一足早く朝食を終え、ゴキゲンのリョウはリナと共に私室へ戻った。
「ケッ……余計な土産を持たせやがって」
毒を吐きつつだが、セイは柔らかい陽の差し込む窓の外をぼんやり眺めていた。また此処へ、戻ることがあるのだろうかなどと思っていたのかどうかは、判らない。
「何か、アンタには母親らしい事は何にもしてやれなかったな」
ぽつりとマオは懺悔した。セイは一度だけマオを見てやった。
「別に」
と言い棄てた彼は、直ぐに視線を逸らす。
「ちゃんと、帰ってくるんだよ」
――保障はできない、と言おうとしたセイは慌ててその言葉を呑んだ。嘘なら嘘で、吐き時というものがある。
「帰って来ないと、絶対グーで殴るからな」
ニンマリ笑って拳を振りかざして見せるマオ。
「――元気でな」
嘘とは言うまでもなく、
「……」
ただ、お互いに目の前の人を安心させてあげたかったのだろう。
「分かったよ」
ほんの少しだけ、セイは笑ってみせただろうか。しかし、すぐにいつもの無表情に戻る。マオにはそれで十分だった。
(5)
リョウは本棚に手を伸ばす。本棚といっても、其処に本は一冊もなく、事実上、単なる物置となっていた。取り出したのは、父親・セレスの形見といわれている剣である。父親は、二本の剣を自在に使う剣の名人だったらしいのだが、詳しいことは、リョウは知らない。訊いても忽ち忘れてしまうからである。

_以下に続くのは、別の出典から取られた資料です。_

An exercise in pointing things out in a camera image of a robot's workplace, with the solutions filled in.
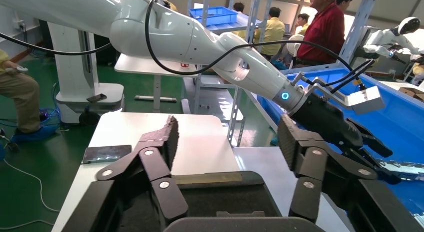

父の遺した二本の剣の内、もう一本はセイが持っているらしいのだが、弟が今まで形見を持ち歩くのを見たことも無いので、それすら本当かどうかも分からない。
「あーあ。旅立つんだな」
と、リョウは小さく溜息をついた。
父の形見の剣の横には、“金のブレスレット”をわざと置いていた。リョウはそれを手に取って、傍らのリナの首にそっとそれを通してやった。金属の重たさを感じる筈なのだが、不思議とリナは嫌がりもせず、じっとしていた。
「ピッタリだな。似合うよ、リナ」
そのブレスレットは、リョウとセイの母・レジェスの形見である。それぞれ実親の形見を携帯するのは、彼なりの親孝行のつもりであった。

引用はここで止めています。